### Exercise details
A word-for-word copy of the data is what's wanted; pictures stay out of it.

### Input data

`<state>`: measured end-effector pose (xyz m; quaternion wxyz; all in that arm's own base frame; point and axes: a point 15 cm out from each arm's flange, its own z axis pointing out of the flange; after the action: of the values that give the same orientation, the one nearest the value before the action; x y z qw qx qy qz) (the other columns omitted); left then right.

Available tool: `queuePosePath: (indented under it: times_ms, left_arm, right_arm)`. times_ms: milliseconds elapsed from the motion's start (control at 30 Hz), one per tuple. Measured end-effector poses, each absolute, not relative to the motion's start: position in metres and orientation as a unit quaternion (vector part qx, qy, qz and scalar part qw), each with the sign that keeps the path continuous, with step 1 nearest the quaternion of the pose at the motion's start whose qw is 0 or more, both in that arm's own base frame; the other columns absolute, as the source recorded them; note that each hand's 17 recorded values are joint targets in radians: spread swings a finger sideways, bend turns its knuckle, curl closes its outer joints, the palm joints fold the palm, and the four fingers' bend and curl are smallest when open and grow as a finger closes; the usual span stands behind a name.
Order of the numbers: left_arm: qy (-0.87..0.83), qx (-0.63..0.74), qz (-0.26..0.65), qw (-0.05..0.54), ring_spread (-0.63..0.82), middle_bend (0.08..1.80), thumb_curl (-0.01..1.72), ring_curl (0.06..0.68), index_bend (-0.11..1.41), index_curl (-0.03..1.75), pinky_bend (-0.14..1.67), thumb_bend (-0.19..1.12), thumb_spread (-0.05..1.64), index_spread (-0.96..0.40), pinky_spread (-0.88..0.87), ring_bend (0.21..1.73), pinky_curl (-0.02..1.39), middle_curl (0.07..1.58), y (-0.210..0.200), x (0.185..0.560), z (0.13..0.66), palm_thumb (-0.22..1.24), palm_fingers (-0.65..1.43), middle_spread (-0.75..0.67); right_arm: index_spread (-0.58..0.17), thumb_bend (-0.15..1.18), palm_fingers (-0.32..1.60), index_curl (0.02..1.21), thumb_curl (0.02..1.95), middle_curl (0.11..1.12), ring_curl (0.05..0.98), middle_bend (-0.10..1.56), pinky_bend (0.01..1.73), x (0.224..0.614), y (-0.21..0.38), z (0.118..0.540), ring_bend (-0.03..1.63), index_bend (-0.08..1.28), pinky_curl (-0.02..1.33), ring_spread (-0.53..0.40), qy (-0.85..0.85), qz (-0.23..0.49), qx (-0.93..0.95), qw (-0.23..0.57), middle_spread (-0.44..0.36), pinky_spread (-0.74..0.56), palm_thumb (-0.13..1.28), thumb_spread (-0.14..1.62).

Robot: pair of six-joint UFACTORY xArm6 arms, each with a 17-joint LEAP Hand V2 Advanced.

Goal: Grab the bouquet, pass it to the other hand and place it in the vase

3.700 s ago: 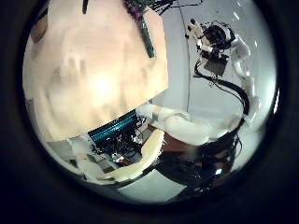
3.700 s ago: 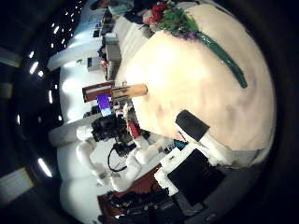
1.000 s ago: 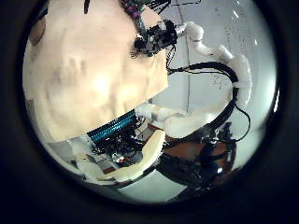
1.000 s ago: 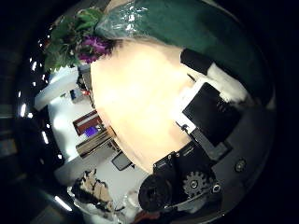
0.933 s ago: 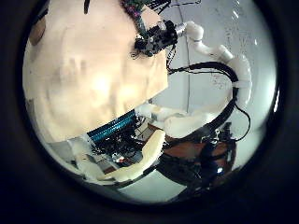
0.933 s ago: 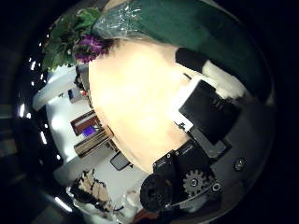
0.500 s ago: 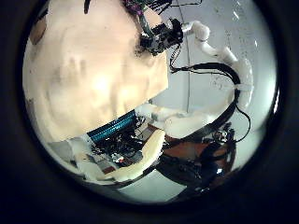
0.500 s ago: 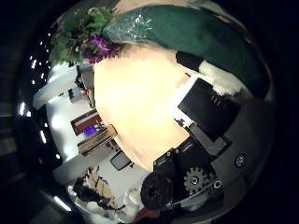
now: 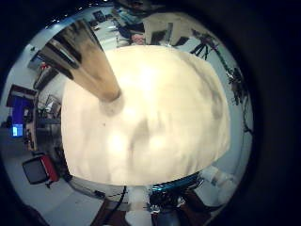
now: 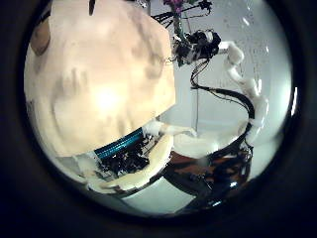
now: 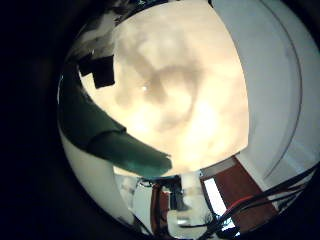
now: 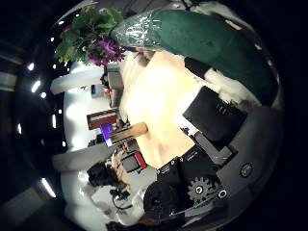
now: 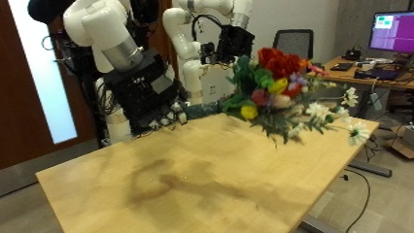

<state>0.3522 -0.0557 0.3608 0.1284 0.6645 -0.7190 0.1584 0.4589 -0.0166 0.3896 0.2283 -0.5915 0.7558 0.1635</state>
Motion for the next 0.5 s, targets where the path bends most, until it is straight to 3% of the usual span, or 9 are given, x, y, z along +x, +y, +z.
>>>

### Answer below
`<state>`: measured end-effector pose (xyz m; quaternion wxyz; all in that arm's own base frame; point and axes: a point 15 cm out from each arm's flange, its own z axis pointing out of the flange; after the action: of the values that give the same orientation, the one nearest the value before the action; x y z qw qx qy qz) (the other columns omitted); left then right.

Available tool: `queuePosePath: (indented under it: times_ms, left_arm, right_arm)`. times_ms: milliseconds elapsed from the motion's start (control at 30 Hz), one per tuple. Measured end-effector poses, each absolute, not relative to the motion's start: position in metres and orientation as a unit quaternion (vector part qx, qy, qz and scalar part qw), each with the sign that keeps the path continuous, with step 1 nearest the quaternion of the pose at the motion's start whose qw is 0 or more, both in that arm's own base frame; the other columns absolute, as the source recorded them; note that each hand's 17 recorded values are joint targets in radians: spread swings a finger sideways, bend turns its knuckle, curl closes its outer joints, the palm joints fold the palm, and the four fingers' bend and curl are smallest when open and grow as a finger closes; the usual span stands behind a name.
Order of the numbers: left_arm: qy (-0.87..0.83), qx (-0.63..0.74), qz (-0.26..0.65), qw (-0.05..0.54), ring_spread (-0.63..0.82), middle_bend (0.08..1.80), thumb_curl (-0.01..1.72), ring_curl (0.06..0.68), index_bend (-0.11..1.41), index_curl (-0.03..1.75), pinky_bend (-0.14..1.67), thumb_bend (-0.19..1.12), thumb_spread (-0.05..1.64), index_spread (-0.96..0.40), pinky_spread (-0.88..0.87), ring_bend (0.21..1.73), pinky_curl (-0.02..1.39), middle_curl (0.07..1.58), y (-0.210..0.200), x (0.185..0.560), z (0.13..0.66), palm_thumb (-0.22..1.24), palm_fingers (-0.65..1.43), middle_spread (-0.75..0.67); right_arm: index_spread (-0.58..0.17), thumb_bend (-0.15..1.18), palm_fingers (-0.32..1.60), index_curl (0.02..1.21), thumb_curl (0.02..1.95), middle_curl (0.11..1.12), ring_curl (0.05..0.98), middle_bend (-0.10..1.56), pinky_bend (0.01..1.73), x (0.224..0.614), y (-0.21..0.38), z (0.118..0.540), ring_bend (-0.03..1.63), index_bend (-0.08..1.28), pinky_curl (-0.02..1.33), ring_spread (-0.53..0.40), qy (-0.85..0.85), qz (-0.23..0.49), qx (-0.93..0.95), qw (-0.23..0.57), middle_spread (-0.44..0.36), pinky_spread (-0.74..0.56), palm_thumb (-0.13..1.28), thumb_spread (-0.14..1.62).

Robot: pair of six-joint UFACTORY xArm6 arms, each with a 17-joint LEAP Hand V2 Advanced.

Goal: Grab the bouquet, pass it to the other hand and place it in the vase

3.700 s ago: 
3.700 s ago: 
1.000 s ago: 
1.000 s ago: 
0.933 s ago: 
0.933 s ago: 
0.500 s ago: 
0.500 s ago: 
now: 
now: 
now: 
now: 
now: 

<state>0.3522 -0.0557 0.3608 0.1284 0.6645 -0.7190 0.1584 0.4589 -0.0166 0.3896 0.2283 -0.5915 0.7558 0.1635</state>
Motion for the next 0.5 s, targets where the path bends most, until it is straight to 3% of the usual span, or 9 are given, x, y, z along +x, +y, +z.
>>>

Nothing else belongs in this answer.